Today it's quiet and peaceful in the library, with its polished wooden floor, soft rugs and decorations -- paintings and pottery mostly, made by the patients.

About a dozen men aged between 35 and 60 are silently playing chess, colouring or making things with modelling clay.

The staff do everything they can to stick to their routine and patients pitch in when they can.

- Abba, Boney M. -

"We still have electricity and food. Keeping to the daily routine reassures them," Juravski explains.

They also listen to music. Oleksyi "loves everything by Abba". Sergei prefers Boney M.

There are some changes, though.

The library is dotted with blue and yellow, the colours of the national flag.

And tonight, patients will go to bed "half dressed" so they can rush down to the spartan Soviet-era bunker in the basement if the bombing gets too intense.

That has happened "three or four times" already. Everyone was back in bed within the hour, Juravski says.

Strolls in the grounds have been cut back and the patients no longer have internet access.

"We don't want them to be upset by bad news or see something horrible," Padalka says.

The television, which some watch all day, is tuned to the Ukrainian public channel, a chirpy, somewhat grandiloquent mouthpiece of the resistance, promising victory against the Russian aggressor.

- 'Die for Ukraine' -

"Ukraine's going to win. Of course, it is," says Yura. The 40-something is studiously colouring in a little deer with red and orange crayons.

"We tell them what they want to hear -- that we're together, we're united and we're all in the same boat," head doctor Mikola Panassiuk explains.

"We are ready to die for Ukraine," one of the patients calls out to him. The doctor replies gently, "No, you should live for Ukraine."

Sometimes there are jokes about the war.
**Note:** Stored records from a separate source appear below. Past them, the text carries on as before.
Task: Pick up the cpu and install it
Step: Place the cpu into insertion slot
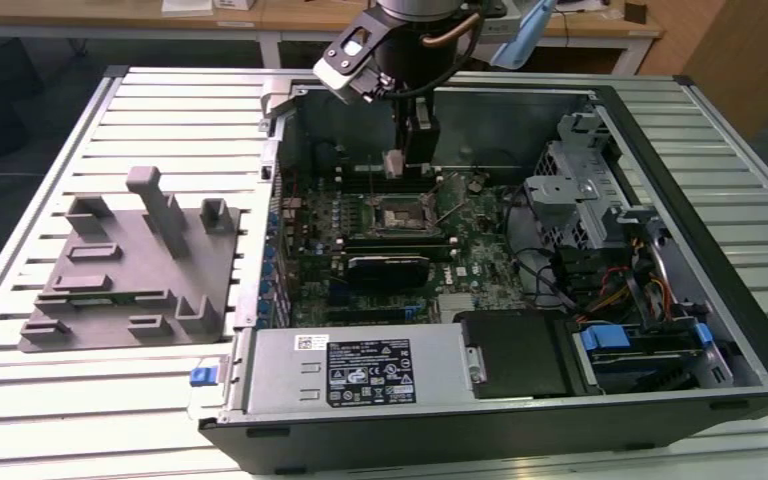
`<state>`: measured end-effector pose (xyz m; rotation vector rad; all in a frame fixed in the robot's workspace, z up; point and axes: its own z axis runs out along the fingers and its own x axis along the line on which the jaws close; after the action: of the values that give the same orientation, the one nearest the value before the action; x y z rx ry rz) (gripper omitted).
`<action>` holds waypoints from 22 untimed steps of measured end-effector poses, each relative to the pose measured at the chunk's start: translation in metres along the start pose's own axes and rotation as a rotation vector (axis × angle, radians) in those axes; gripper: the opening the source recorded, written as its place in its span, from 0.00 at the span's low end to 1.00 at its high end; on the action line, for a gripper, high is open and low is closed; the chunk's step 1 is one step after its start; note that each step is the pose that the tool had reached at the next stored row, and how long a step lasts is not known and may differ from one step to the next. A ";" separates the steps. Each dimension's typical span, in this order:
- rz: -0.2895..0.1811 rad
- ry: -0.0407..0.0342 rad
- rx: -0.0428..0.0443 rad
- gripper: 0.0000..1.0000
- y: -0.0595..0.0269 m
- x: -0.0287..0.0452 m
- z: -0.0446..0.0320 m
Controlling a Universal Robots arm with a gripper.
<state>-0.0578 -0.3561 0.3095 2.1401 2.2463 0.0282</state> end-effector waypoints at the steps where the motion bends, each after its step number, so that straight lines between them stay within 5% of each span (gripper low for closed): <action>1: 0.000 0.0000 -0.0001 0.53 0.0003 0.0007 0.0005; 22: 0.018 -0.0010 0.0002 0.53 0.0063 0.0047 0.0237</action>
<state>-0.0508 -0.3514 0.2860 2.1605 2.2261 0.0275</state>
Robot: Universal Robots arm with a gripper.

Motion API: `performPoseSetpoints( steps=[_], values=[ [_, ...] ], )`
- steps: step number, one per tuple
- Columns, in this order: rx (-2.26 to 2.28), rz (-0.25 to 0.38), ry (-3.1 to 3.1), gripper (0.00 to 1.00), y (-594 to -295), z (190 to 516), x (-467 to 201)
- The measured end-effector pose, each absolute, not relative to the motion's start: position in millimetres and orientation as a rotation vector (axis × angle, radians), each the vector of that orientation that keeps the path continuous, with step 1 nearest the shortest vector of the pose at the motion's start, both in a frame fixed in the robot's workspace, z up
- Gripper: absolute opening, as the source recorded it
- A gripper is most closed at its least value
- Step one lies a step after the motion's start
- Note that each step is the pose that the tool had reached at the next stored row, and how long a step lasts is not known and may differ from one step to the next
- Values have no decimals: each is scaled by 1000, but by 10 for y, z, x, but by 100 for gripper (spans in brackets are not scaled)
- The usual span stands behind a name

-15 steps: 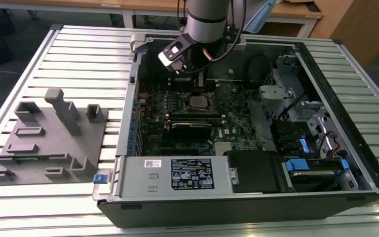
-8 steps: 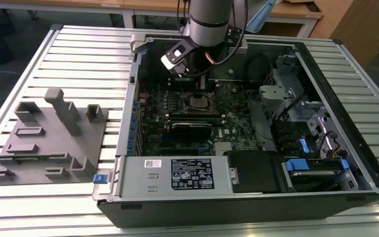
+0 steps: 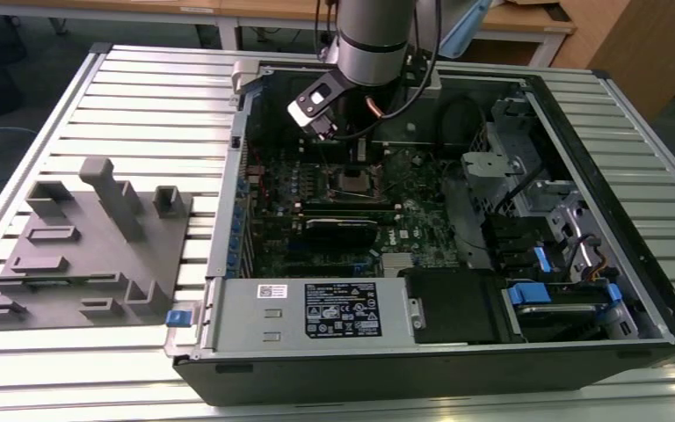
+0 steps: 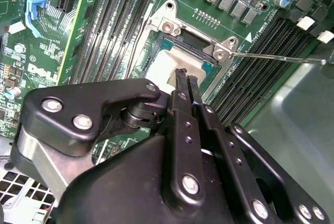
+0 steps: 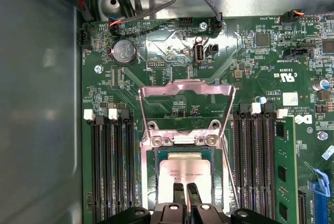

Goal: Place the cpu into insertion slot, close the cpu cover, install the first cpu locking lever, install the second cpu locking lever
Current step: 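Place the cpu into insertion slot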

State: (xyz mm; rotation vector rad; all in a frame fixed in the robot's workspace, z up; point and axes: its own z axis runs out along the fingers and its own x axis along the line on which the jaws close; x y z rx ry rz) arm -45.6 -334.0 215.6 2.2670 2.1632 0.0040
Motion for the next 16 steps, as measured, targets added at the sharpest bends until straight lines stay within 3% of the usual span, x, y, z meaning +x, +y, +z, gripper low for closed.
performPoseSetpoints(
  steps=[16],
  values=[
    [2246,4,2185,16,-3337,2051,-403]
  ],
)
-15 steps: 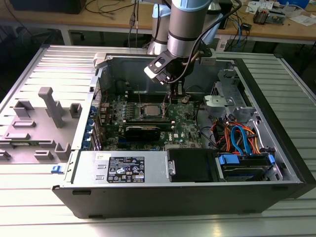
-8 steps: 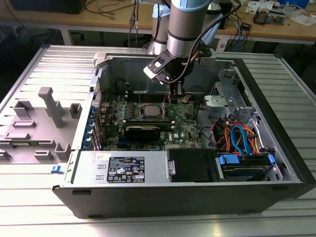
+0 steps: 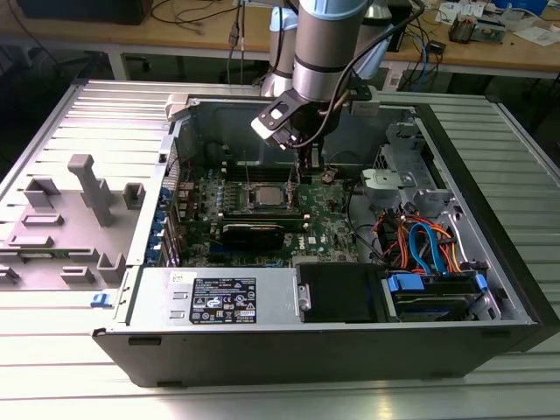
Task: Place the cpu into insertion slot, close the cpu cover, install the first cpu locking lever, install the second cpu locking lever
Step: 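Close the cpu cover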
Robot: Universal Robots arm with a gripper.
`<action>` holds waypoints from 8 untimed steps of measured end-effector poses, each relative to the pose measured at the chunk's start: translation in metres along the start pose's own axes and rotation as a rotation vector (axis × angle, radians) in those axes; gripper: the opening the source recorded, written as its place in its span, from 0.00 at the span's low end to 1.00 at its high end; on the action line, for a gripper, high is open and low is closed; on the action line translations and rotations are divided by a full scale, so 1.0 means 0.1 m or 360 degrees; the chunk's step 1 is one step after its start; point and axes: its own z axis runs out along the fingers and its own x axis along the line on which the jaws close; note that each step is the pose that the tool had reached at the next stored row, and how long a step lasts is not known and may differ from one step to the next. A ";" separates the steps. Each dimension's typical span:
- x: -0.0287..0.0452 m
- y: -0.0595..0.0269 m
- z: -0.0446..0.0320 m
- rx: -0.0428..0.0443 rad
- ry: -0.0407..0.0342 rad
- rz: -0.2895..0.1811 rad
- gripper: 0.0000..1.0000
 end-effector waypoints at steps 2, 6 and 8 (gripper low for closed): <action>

Like when one of the residents takes two hardboiled eggs at lunchtime. "At least these don't belong to Putin yet!"

For the moment, the centre still has the essentials. But what if the power is cut off? Or the water? Or they find themselves trapped on the frontline?

Juravski winces. "We don't even have a generator," he trails off.

Patients wander up and down the corridor or gaze, silently, out of the window.

"Sometimes we have patients who are seriously ill," one doctor explains. Some are kept in padded cells, stripped of all potentially harmful objects.

Then he grins wryly: "I tell you what, if Putin showed up here, we'd lock him away on the spot."